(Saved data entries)
= Beginning of Section =

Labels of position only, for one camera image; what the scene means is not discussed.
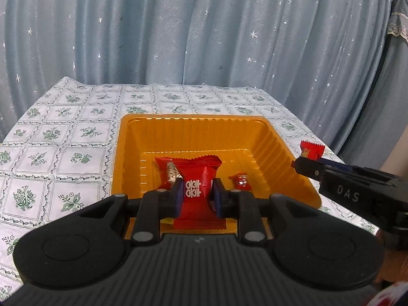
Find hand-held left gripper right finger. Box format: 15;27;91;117
213;178;322;245

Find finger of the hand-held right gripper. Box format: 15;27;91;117
320;158;349;170
291;157;326;179

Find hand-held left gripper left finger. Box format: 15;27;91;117
76;178;185;246

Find small red snack packet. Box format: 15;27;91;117
300;140;326;160

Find small red twisted candy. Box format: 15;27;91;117
228;173;253;192

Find orange plastic tray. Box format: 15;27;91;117
110;114;322;239

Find blue lace-trimmed curtain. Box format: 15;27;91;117
339;0;408;179

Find red white printed clothing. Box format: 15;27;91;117
371;280;408;306

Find floral checked tablecloth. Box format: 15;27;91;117
0;76;383;290

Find blue star-print curtain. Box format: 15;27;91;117
0;0;396;154

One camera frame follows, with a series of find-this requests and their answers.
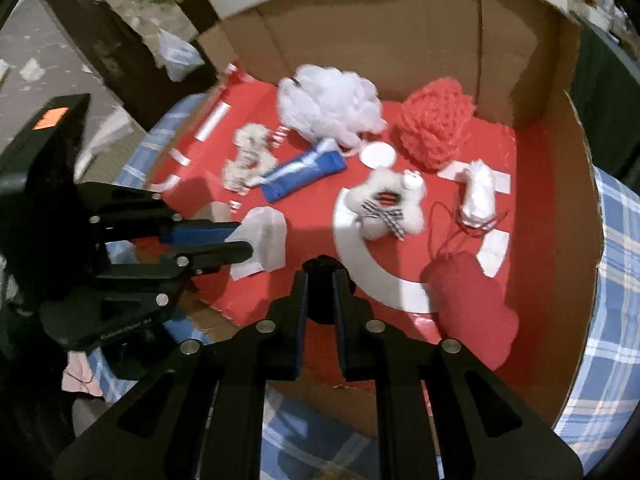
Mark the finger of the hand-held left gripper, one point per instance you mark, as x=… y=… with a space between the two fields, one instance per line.
x=215 y=255
x=205 y=232

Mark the black scrunchie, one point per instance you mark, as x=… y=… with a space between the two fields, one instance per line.
x=320 y=290

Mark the small white item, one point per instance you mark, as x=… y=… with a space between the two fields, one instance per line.
x=477 y=190

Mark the clear hanging organizer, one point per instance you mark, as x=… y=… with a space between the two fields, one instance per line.
x=125 y=10

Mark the dark wooden door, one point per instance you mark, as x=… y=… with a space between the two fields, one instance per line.
x=115 y=55

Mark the blue plaid tablecloth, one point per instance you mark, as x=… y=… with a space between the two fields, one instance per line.
x=610 y=310

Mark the white bath pouf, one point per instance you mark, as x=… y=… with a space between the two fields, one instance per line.
x=330 y=100

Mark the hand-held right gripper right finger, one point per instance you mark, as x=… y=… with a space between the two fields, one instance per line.
x=350 y=340

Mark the white plush bear checkered bow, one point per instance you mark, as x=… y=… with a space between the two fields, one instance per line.
x=370 y=190

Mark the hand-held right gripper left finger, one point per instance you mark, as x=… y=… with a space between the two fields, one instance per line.
x=298 y=330

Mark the cardboard box red inside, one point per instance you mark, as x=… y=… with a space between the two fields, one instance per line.
x=400 y=25

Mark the white paper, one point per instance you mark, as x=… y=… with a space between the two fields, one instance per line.
x=270 y=240

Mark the red bath pouf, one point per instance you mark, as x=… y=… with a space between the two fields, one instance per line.
x=435 y=120

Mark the white plastic bag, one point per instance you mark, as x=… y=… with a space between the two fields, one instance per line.
x=177 y=57

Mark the red plush pillow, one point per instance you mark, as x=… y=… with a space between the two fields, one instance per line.
x=470 y=305

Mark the pink printed clothing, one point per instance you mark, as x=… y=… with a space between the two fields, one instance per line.
x=80 y=375

= End of Section =

Exercise directions
Using the data above, copy each line that contains "camera".

Task solution
Labels of position only, for one camera image; what the scene means is not discussed.
One camera frame follows, with a series of find-this requests and their answers.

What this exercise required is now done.